Hello all. Wondering if anyone could be so kind as to enlighten me as to why my upper recline function on my '96 750il is not working? The motor motors, but that is all. Seat is stuck in the reclined position on the upper portion only. Kinda annoying as I am not a fan of the laid back look! Any help, PLEASE!!! And thanks!


----------



## 7partsonly (Nov 9, 2009)

yea man the motors gears are broke.. i would take the lower seat back off first then the top. you have to pull hard to get them off. then you can maunlly take the motor assy off and adjust the seat that way. i can get u the motor and the gear assy for like 225.. shipped.
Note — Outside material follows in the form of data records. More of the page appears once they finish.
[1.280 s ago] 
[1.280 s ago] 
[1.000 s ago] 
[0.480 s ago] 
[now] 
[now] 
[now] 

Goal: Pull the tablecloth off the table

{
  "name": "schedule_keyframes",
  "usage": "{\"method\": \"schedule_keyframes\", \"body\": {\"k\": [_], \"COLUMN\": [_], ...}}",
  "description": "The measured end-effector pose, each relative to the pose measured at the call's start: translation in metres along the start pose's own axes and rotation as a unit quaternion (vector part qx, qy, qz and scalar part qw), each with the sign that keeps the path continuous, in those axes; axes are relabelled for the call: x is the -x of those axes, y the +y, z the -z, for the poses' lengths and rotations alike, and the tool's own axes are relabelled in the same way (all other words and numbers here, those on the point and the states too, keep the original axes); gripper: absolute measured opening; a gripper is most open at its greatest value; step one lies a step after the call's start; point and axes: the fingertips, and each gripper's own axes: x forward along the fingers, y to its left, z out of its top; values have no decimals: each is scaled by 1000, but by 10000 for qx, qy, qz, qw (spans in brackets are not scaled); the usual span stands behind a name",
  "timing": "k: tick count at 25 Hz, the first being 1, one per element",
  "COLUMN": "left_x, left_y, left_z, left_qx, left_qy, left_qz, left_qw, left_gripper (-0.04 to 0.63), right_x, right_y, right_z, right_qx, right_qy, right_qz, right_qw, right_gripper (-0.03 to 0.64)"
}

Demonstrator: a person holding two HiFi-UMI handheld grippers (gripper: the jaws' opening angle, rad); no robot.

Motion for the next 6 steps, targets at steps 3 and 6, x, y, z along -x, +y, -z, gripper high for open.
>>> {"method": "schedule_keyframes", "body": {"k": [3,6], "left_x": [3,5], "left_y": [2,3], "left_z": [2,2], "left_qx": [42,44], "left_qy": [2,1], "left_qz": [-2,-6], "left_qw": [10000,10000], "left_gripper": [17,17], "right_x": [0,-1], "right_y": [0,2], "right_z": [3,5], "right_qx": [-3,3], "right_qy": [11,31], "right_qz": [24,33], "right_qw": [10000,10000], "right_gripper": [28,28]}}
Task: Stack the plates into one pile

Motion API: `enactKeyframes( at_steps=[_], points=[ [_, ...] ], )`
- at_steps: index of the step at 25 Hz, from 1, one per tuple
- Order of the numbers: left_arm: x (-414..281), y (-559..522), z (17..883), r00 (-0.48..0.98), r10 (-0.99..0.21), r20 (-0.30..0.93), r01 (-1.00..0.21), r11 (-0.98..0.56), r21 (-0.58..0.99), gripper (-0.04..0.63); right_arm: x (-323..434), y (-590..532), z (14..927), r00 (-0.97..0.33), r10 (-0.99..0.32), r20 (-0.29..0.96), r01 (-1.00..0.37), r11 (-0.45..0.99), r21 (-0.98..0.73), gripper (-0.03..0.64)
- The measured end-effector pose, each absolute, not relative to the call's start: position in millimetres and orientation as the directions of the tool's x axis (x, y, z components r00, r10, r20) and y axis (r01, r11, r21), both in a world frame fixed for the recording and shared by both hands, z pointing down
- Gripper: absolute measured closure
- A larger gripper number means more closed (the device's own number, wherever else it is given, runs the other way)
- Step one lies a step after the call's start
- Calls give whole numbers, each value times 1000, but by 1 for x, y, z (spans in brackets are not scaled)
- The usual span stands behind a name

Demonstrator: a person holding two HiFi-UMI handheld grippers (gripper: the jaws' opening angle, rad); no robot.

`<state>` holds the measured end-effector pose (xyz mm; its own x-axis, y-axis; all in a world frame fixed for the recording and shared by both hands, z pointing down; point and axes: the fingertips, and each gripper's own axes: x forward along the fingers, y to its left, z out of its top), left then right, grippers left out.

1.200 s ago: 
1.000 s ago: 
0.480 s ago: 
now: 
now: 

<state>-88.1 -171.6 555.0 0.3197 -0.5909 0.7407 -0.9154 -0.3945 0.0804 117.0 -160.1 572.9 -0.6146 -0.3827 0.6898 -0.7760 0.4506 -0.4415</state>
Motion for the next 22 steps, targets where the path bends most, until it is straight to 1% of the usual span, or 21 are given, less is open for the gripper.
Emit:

email me at [email protected]


----------



## M.Wong (Jan 9, 2003)

7partsonly said:


> yea man the motors gears are broke.. i would take the lower seat back off first then the top. you have to pull hard to get them off. then you can maunlly take the motor assy off and adjust the seat that way. i can get u the motor and the gear assy for like 225.. shipped.


Is your motor and gear assembly new or used? 
Is it OEM?
Is it from a parted out vehicle?
If so, what vehicle (year and model) is it from and can you guarantee it is the same for the original poster's vehicle? 
What is the part number of what you have so the original poster can look it up and verify compatibility?


----------